A recent study published in the Life Metabolism Journal reviewed the relationship between gut microbiota and metabolic disorders focusing on bile acid (BA) metabolism and immunity.
Study: Gut microbiota, immunity, and bile acid metabolism: decoding metabolic disease interactions. Image Credit: MeekoMedia/Shutterstock.com
The number of individuals with metabolic syndrome (MetS) has substantially increased over the past decades, given the improvements in living conditions and access to high-calorie diets.
While common metabolic diseases exhibit heterogeneous pathologies, they show common disease-specific abnormalities in the gut microbiota. Gut microbial enzymes metabolize primary BAs into secondary BAs.
BAs impact the pathogenesis of metabolic diseases such as non-alcoholic fatty liver disease (NAFLD), obesity, and type 2 diabetes (T2D). Low-grade chronic inflammation is a hallmark of metabolic disorders, implying that immune regulation could affect the disease course.
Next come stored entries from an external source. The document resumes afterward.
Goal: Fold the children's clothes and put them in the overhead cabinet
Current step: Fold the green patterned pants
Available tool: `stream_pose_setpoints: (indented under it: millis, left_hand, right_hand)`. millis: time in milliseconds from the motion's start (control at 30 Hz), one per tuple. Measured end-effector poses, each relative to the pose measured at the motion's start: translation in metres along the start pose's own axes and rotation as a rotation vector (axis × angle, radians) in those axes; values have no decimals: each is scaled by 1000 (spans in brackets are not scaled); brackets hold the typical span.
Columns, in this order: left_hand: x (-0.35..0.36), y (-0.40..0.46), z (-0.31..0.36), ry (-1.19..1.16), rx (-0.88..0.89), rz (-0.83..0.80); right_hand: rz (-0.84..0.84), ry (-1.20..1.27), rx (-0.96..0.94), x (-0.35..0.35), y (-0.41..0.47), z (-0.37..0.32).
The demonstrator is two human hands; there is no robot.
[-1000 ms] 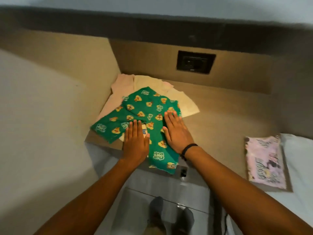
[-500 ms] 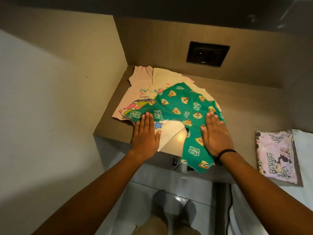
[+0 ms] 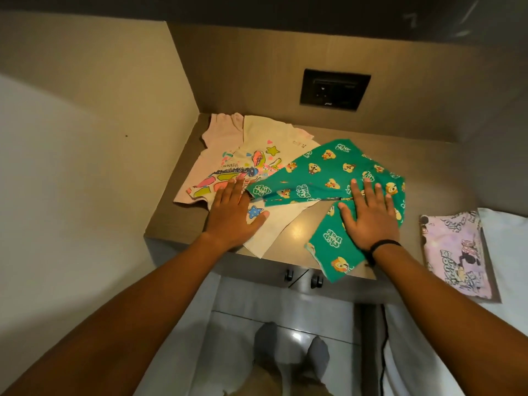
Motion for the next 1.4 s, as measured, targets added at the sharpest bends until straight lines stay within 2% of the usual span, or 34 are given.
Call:
stream_pose_setpoints:
  millis: [133, 233, 300, 367, 433, 500, 633, 700, 767, 867, 967, 1033, 1300, 1400]
  left_hand:
    - [-5, -9, -30, 63, -123, 5]
    - [-14, -13, -48, 110, -220, -37]
    - [-22, -6, -48, 96, -230, 1]
    - [-24, 8, -30, 40, -110, 31]
    - [-11, 15, -9, 23, 56, -16]
    - [-1, 19, -11, 53, 85, -54]
    - [-7, 32, -56, 98, -116, 2]
    - [-14, 35, -82, 124, -230, -13]
    - [-25, 40, -94, 197, -268, 9]
    - [-45, 51, -64, 197, -85, 123]
    - [-23, 58, -32, 76, 74, 27]
    - [-6, 60, -37, 34, 33, -36]
    - [-23, 75, -111, 84, -209, -3]
    - [-40, 71, -81, 64, -211, 95]
  right_hand:
    - [39, 11, 307, -1, -12, 7]
    - [-78, 59, 403, 7, -18, -1]
    - [-85, 43, 330, -1, -8, -6]
    - [0, -6, 108, -17, 10, -13]
    - [-33, -35, -117, -13, 16, -19]
    - [-70, -61, -189, -1, 11, -17]
    - [31, -44, 36, -3, -1, -19]
    - [36, -33, 164, -2, -14, -26]
    - [5, -19, 236, 1, -24, -35]
    - [-10, -3, 188, -6, -21, -45]
    - [42, -78, 74, -19, -5, -43]
    - [-19, -108, 59, -7, -4, -36]
    - [-75, -41, 127, 4, -28, -64]
    - [-53, 49, 131, -7, -24, -63]
Point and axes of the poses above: each hand's wrist, its own y-axis towards the middle knuckle, its own x-axis out of the palm, z = x × y, the point moved 10 cm from there along y, towards the middle knuckle, and after that the axes turned 12 degrees about z, right-handed, at the moved point
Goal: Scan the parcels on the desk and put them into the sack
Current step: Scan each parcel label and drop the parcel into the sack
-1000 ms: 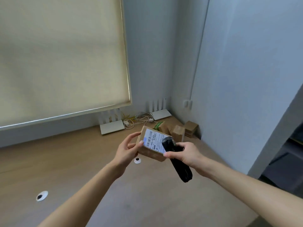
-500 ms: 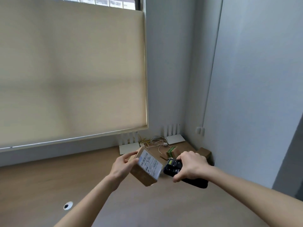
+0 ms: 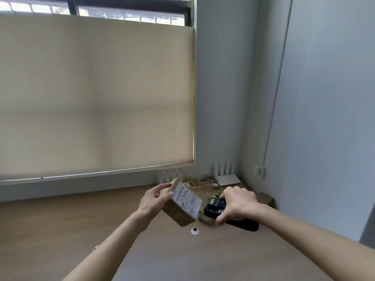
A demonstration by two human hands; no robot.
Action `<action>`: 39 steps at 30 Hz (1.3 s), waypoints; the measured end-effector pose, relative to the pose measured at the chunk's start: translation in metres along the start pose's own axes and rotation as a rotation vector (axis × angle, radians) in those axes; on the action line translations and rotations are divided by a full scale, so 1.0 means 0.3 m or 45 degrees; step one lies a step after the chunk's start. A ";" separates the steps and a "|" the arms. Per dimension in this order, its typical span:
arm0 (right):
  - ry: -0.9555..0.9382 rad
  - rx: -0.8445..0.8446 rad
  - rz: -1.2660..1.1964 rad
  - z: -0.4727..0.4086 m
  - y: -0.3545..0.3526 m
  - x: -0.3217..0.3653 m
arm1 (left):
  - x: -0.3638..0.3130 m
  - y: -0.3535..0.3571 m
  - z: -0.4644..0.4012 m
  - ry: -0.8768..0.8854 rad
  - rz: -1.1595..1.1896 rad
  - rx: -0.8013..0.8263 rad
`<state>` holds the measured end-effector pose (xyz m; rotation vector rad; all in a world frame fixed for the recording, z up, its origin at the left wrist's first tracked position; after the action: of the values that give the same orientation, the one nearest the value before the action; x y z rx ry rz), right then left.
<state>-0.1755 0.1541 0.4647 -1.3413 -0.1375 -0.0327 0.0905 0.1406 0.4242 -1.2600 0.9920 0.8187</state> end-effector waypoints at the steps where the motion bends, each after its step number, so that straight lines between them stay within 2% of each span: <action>1: -0.008 0.001 0.004 0.001 -0.002 0.002 | -0.004 -0.002 0.008 0.003 0.003 -0.012; 12: -0.101 -0.020 0.010 0.034 -0.011 0.091 | 0.026 -0.076 0.136 -0.034 0.065 -0.141; 21: -0.288 0.021 0.042 0.103 0.021 0.437 | 0.137 -0.318 0.392 -0.055 0.143 -0.296; 26: -0.519 0.209 -0.173 0.171 0.101 0.801 | 0.276 -0.597 0.658 -0.136 0.361 -0.493; 32: -0.851 0.592 -0.597 0.414 0.299 1.431 | 0.496 -0.980 1.179 -0.215 0.636 -0.672; 39: -1.168 0.896 -0.671 0.825 0.603 2.185 | 0.759 -1.343 1.903 -0.284 0.745 -0.975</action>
<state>0.4731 0.4724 0.4217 -0.5016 -1.1659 0.1767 0.6278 0.6398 0.3787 -1.4702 0.8967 1.8801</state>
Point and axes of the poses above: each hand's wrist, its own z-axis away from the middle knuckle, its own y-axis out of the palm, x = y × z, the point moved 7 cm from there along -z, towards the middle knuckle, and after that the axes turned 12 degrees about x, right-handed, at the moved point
Further, host immunity regulated by intestinal microbiota has been reported to impact several metabolic diseases. The authors reviewed the relationship between gut microbiota and metabolic disorders in the present study.
Gut microbes and metabolic diseases
A growing body of evidence reveals differences in gut microbial composition and metabolic features between healthy individuals and T2D patients. Moreover, an inverse correlation was reported between Akkermansia muciniphila abundance and the presence of diabetes or overweight in murine and human studies.
Administration of A. muciniphila has been reported to improve body weight and liver dysfunction biomarkers in obese and overweight individuals. Poor dietary habits and lifestyle increase the odds of developing obesity, and studies report that widespread antibiotic use can exacerbate obesity, suggesting the role of gut microbes in maintaining body weight.
Evidence shows that the abundance of microbes producing short-chain fatty acids (SCFAs) is associated with obesity. Some studies suggest that SCFAs and microbes producing SCFAs might help ameliorate obesity.
For instance, SCFA-producing Bifidobacterium animalis and A. muciniphila have been reported to improve metabolic indices in obese individuals.
Metabolic diseases and BA metabolism
The Farnesoid X receptor (FXR) is the main regulator of BA homeostasis. Early studies demonstrated that Fxr-null mice fed a standard low-fat diet (LFD) show increased serum cholesterol, triglycerides, liver mass, and peripheral insulin resistance (IR).
While these mice had smaller adipocytes, they were protected from genetically- and high-fat diet (HFD)-induced obesity and associated IR, indicating a crucial role of FXR in diabetes and obesity.
Gut microbiota-derived lithocholic acid activates Takeda G protein-coupled receptor 5 (TGR5). This induces the expression of its gene, leading to higher secretion of glucagon-like peptide 1 (GLP1), thereby improving insulin sensitivity and obesity.
Besides the binding to TGR5 and FXR, BAs can interact with mitochondria and regulate MetS-associated metabolic processes.
Metabolic diseases and immunity
Macrophages are the predominant immune cells infiltrating adipose tissue in obesity. Adipose tissue macrophages (ATMs) in lean animals show the alternatively activated M2 phenotype that is less inflammatory than the classically activated M1 phenotype.
By contrast, pro-inflammatory (M1) ATMs are found in crown-like structures near dying adipocytes in mice with obesity. Cluster of differentiation 4-positive (CD4+) T cells play a crucial role in IR and obesity.
Interferon-gamma (IFNγ)-expressing CD4+ T cells increase in cases of obesity, and deletion of IFNγ ameliorates obesity-induced IR and decreases the infiltration of macrophages in adipose tissue.
Several studies have reported reductions in visceral adipose tissue (VAT) regulatory T (Treg) cells in mice with diet-induced obesity. Similarly, adults with diabetes and obesity show reduced Treg cells in peripheral blood and adipose tissue.
Moreover, obese patients present reduced numbers of natural killer (NK) cells in the peripheral blood. NK cell accumulation has been observed in murine models of obesity.
Altered compositions of the gut microbiota in obesity increase intestinal permeability and, thereby, leakage of microbes and their products. Microbial products induce innate immune responses, resulting in chronic inflammation and metabolic disorders.
Host immune responses can influence the course of T2D and obesity by regulating gut microbes. Gut microbiota-induced disruptions in the intestinal barrier also impact the pathogenesis of NAFLD and non-alcoholic steatohepatitis.
A clinical study observed improved intestinal permeability in NAFLD patients after transplanting fecal microbiota from healthy individuals.
The gut microbiota affects host physiological processes, such as metabolism, immunity, and intestinal barrier functions. Elucidating how microbes regulate these host processes can provide better insights into metabolic diseases.
While numerous studies have reported associations of gut microbiota and their metabolites with metabolic diseases, the underlying mechanisms have yet to be defined.
Future work should focus on microbial editing and modifications to treat metabolic disorders.